Résultat: dans ce territoire de 3,4 millions d’habitants, grand comme la moitié de l’Allemagne, seuls 16 établissements participaient pour l’heure au programme. Le gouvernement n’est pas parvenu à trouver un accord avec les grandes chaînes de pharmacies.
Selon les dernières données officielles, près de 5 000 personnes sont inscrites depuis le 2 mai sur les registres de consommateurs.
Montevideo, un nouveau Amsterdam?
C’est une loi votée en 2013, sous la présidence de José Mujica (2010-2015), qui a légalisé trois façons de se procurer du cannabis: culture à domicile pour la consommation personnelle, appartenance à un club cannabique pour planter de manière coopérative, et achat de marijuana en pharmacie sous le contrôle de l’État.
Les deux premiers volets ont déjà été mis en pratique, mais celui de la vente en pharmacie a été plusieurs fois repoussé.
Une majorité d’Uruguayens (64%) s’étaient dit opposés à la loi au moment de son adoption et l’actuel président, Tabaré Vazquez, bien que membre du même parti que José Mujica, le Frente Amplio, était contre la légalisation. Il s’était néanmoins engagé à mettre en œuvre la loi.
Le cannabis est vendu au prix de 1,30 $ le gramme, chaque personne pouvant en acheter au maximum 10 grammes par semaine.
Le mode de conditionnement de l’herbe est semblable aux pochettes renfermant les sachets de thé individuels.
Deux types de cannabis seront commercialisés, l’«Alfa I», avec une prédominance de variété Indica, et le «Beta I», avec une prédominance de Sativa.
Sur l’emballage blanc et bleu est également inscrit le pourcentage de THC (tétrahydrocannabinol), la principale substance à effets psychotropes de la marijuana, ainsi qu’un «avertissement» et des «recommandations» pour son usage.

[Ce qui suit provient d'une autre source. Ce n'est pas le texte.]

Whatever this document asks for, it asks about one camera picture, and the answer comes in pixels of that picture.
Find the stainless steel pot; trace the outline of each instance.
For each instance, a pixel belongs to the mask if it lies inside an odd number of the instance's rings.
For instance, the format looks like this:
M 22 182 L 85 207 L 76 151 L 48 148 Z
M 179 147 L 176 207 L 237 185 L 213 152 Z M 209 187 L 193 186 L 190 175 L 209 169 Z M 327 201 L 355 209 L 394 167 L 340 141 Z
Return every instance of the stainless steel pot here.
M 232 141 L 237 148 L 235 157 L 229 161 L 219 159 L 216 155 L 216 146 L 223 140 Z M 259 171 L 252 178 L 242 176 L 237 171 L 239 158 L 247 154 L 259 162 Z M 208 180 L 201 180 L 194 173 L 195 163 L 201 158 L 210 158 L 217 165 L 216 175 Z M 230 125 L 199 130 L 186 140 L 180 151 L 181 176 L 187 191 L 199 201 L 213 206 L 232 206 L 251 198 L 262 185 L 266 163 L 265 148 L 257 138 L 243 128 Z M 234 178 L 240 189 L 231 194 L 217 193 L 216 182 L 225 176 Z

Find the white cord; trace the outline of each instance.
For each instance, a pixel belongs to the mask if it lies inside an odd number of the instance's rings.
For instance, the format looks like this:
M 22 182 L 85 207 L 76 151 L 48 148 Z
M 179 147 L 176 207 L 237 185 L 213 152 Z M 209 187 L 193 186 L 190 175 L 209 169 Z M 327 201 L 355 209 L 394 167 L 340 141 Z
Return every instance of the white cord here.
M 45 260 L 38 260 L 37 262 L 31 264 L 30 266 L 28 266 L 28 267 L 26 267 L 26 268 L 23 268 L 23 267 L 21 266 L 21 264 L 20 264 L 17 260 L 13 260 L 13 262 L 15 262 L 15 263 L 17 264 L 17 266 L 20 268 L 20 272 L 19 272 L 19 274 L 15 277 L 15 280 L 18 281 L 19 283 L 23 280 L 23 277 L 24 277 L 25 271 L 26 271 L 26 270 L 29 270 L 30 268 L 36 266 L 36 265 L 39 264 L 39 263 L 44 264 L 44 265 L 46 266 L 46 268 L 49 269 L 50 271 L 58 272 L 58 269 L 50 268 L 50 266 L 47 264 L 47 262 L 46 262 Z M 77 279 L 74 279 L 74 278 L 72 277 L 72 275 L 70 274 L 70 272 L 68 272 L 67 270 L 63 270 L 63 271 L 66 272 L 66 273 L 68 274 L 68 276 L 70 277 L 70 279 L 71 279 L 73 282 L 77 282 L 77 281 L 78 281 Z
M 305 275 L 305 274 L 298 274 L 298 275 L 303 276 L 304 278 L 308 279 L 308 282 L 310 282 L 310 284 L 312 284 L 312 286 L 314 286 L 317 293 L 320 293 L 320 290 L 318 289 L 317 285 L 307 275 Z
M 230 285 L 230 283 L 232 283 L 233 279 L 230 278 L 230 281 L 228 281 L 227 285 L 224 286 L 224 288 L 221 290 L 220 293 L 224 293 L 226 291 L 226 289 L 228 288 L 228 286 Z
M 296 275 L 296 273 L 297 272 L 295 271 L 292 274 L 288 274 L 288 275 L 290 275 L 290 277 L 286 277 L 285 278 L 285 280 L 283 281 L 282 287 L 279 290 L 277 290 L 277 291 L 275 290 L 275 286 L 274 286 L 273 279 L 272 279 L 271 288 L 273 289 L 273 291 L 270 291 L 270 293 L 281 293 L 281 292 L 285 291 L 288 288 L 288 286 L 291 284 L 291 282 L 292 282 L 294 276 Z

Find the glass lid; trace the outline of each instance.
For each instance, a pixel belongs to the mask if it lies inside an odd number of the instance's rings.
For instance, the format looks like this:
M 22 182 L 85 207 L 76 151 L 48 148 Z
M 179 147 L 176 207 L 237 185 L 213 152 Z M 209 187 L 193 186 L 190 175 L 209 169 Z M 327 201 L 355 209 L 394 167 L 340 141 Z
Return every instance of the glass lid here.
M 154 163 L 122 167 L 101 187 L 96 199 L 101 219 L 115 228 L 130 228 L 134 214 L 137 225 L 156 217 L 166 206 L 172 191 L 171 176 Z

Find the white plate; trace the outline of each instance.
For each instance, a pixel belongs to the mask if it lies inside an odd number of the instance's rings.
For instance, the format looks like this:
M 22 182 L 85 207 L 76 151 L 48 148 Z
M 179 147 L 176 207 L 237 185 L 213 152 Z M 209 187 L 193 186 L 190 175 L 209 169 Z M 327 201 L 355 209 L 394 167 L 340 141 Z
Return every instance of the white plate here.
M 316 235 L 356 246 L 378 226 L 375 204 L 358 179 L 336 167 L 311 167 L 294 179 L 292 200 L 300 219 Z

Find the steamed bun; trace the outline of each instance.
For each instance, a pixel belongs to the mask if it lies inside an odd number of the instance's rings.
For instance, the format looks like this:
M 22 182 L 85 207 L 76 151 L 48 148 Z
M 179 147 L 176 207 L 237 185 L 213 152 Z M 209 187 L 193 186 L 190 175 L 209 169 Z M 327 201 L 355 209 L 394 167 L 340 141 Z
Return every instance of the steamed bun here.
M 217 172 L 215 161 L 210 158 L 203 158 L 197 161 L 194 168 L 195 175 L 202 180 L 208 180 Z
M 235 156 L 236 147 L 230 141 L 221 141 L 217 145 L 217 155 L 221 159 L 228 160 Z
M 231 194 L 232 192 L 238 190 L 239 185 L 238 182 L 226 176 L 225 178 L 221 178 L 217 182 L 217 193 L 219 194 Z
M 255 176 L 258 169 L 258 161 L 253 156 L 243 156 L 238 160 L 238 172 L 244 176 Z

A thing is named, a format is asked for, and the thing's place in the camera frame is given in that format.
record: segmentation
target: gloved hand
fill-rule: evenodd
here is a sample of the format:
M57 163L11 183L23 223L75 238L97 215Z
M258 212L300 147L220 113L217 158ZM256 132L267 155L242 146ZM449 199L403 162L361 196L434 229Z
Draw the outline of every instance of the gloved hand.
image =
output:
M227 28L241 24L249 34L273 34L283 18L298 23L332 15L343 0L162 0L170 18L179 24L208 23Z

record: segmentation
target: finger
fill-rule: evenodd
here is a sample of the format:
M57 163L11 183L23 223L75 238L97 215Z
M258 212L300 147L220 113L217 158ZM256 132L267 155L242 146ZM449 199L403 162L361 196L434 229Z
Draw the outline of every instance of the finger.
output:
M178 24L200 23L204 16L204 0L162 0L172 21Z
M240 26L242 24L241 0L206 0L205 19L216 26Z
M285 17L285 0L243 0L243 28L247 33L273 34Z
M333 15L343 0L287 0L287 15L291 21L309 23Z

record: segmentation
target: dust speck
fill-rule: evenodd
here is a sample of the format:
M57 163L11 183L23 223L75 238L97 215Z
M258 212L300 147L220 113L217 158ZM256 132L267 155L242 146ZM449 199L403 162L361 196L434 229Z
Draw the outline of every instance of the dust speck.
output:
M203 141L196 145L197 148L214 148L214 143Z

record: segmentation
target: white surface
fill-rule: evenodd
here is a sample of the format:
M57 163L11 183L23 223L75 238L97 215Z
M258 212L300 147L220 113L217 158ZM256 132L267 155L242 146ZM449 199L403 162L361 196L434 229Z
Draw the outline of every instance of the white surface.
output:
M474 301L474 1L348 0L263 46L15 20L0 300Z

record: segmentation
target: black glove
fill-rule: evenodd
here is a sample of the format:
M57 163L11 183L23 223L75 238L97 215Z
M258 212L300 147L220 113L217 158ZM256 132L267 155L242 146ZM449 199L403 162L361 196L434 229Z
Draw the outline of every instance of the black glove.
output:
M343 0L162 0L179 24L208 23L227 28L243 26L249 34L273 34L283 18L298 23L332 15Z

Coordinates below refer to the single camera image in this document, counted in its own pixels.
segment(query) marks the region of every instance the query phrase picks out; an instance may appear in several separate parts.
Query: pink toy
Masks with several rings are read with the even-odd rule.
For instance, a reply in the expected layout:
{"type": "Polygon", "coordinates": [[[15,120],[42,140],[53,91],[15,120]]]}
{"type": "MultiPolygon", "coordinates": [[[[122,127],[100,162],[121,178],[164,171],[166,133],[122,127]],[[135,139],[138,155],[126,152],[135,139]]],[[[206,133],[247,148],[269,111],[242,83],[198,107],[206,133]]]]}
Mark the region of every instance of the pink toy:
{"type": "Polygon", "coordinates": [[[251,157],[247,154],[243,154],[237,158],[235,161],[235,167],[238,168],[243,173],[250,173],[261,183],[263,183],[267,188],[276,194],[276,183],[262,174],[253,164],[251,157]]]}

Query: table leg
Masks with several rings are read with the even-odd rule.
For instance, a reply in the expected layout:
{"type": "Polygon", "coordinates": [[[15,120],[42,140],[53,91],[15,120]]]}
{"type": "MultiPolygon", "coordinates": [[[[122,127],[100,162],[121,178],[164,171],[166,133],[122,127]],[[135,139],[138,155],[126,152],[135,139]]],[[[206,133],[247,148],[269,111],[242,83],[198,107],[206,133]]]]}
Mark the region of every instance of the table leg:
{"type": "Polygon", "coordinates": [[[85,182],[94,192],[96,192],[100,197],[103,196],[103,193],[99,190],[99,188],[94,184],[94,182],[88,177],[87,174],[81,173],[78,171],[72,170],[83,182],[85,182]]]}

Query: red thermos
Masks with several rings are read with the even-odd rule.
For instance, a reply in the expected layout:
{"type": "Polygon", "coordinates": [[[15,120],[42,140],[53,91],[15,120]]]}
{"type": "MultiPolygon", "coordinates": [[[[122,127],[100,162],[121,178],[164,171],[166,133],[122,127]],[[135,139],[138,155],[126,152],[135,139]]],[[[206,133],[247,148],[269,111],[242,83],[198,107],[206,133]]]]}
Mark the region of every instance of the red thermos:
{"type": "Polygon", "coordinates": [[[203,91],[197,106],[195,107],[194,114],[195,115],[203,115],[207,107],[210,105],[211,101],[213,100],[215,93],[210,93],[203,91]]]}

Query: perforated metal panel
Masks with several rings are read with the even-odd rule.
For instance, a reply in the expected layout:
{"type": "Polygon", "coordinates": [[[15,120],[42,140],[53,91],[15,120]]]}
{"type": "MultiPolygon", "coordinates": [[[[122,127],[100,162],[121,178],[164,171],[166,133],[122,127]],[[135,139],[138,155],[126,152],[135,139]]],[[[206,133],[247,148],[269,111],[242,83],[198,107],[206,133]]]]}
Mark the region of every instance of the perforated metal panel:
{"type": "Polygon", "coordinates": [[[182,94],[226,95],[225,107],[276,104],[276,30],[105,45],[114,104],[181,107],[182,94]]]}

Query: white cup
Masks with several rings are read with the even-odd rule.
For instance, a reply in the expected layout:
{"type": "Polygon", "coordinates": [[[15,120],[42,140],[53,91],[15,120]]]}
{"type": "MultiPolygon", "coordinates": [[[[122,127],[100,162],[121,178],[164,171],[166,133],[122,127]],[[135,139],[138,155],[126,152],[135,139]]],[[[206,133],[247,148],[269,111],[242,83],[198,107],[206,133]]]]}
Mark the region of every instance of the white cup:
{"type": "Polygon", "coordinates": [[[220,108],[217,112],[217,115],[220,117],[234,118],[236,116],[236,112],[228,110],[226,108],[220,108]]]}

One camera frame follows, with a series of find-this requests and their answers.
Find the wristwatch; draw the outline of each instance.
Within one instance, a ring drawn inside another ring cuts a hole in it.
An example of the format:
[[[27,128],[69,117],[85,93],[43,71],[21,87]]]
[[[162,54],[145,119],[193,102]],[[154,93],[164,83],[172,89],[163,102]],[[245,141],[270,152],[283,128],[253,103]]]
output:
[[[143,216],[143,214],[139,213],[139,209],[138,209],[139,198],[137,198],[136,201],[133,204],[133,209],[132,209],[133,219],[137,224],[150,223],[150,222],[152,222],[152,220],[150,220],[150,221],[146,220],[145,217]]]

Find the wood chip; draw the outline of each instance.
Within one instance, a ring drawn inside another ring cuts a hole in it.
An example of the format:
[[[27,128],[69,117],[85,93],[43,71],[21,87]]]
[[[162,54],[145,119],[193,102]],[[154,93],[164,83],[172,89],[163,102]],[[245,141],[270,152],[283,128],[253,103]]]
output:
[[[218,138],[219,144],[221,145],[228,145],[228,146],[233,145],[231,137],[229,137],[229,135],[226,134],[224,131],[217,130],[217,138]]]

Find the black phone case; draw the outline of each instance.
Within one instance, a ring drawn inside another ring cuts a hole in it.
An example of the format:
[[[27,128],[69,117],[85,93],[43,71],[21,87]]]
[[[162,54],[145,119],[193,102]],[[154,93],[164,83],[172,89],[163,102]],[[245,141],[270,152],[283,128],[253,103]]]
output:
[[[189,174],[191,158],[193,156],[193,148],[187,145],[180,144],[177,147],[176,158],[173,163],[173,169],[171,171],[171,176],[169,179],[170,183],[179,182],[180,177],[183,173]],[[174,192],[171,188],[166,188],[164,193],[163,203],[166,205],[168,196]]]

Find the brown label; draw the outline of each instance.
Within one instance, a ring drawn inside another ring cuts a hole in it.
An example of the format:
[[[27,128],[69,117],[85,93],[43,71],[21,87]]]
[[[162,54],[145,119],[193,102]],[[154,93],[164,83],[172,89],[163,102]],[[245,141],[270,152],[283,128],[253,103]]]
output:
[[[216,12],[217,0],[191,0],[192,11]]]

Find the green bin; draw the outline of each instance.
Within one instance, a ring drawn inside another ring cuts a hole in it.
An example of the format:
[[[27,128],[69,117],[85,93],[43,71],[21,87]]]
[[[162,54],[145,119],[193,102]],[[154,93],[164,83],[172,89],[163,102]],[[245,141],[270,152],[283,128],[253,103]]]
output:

L’affluence de ce premier jour «montre qu’un nombre important de consommateurs attendaient impatiemment ce moment pour tourner le dos au marché noir», selon le sociologue Martin Collazo, qui intègre le Monitor Cannabis, une équipe universitaire interdisciplinaire qui étudie le secteur en Uruguay.
D’après cette équipe de chercheurs, quelque 160 000 personnes y consomment de la marijuana, dont 60 000 de façon régulière.
Mais peu de chance de voir Montevideo devenir un nouveau Amsterdam, célèbre pour ses «coffee shops» qui vendent du cannabis: la vente, limitée aux Uruguayens et aux résidents permanents, exclut de fait les touristes.